Retype the data below exactly; skip every image.

++++ DATA ++++

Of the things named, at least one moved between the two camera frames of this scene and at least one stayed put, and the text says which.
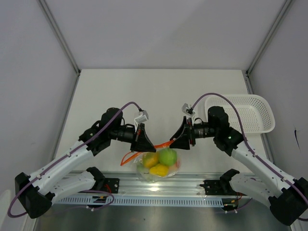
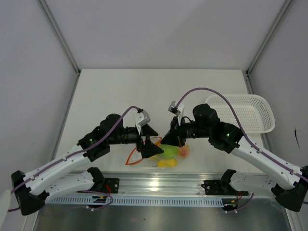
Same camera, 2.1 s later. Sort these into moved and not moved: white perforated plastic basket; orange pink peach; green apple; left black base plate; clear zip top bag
Moved: clear zip top bag; green apple; orange pink peach
Not moved: white perforated plastic basket; left black base plate
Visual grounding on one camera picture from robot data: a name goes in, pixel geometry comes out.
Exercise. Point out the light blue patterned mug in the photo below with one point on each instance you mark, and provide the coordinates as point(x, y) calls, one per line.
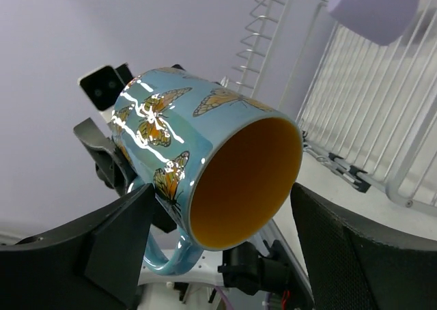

++++

■ ANSWER BOX:
Of the things named, at least one moved between the two camera frames of this scene and at least one stayed put, and the text says which.
Same camera, 2.1 s later. Sort these into moved and not moved: white perforated plastic basket; orange pink peach; green apple; left black base plate; clear zip top bag
Moved: clear zip top bag; green apple; orange pink peach
Not moved: white perforated plastic basket; left black base plate
Visual grounding on one camera picture from robot data: a name goes in, pixel geometry comes out.
Exercise. Point out the light blue patterned mug in the photo below with one point on each instance you mark, and provide the coordinates as point(x, y) calls, one per line.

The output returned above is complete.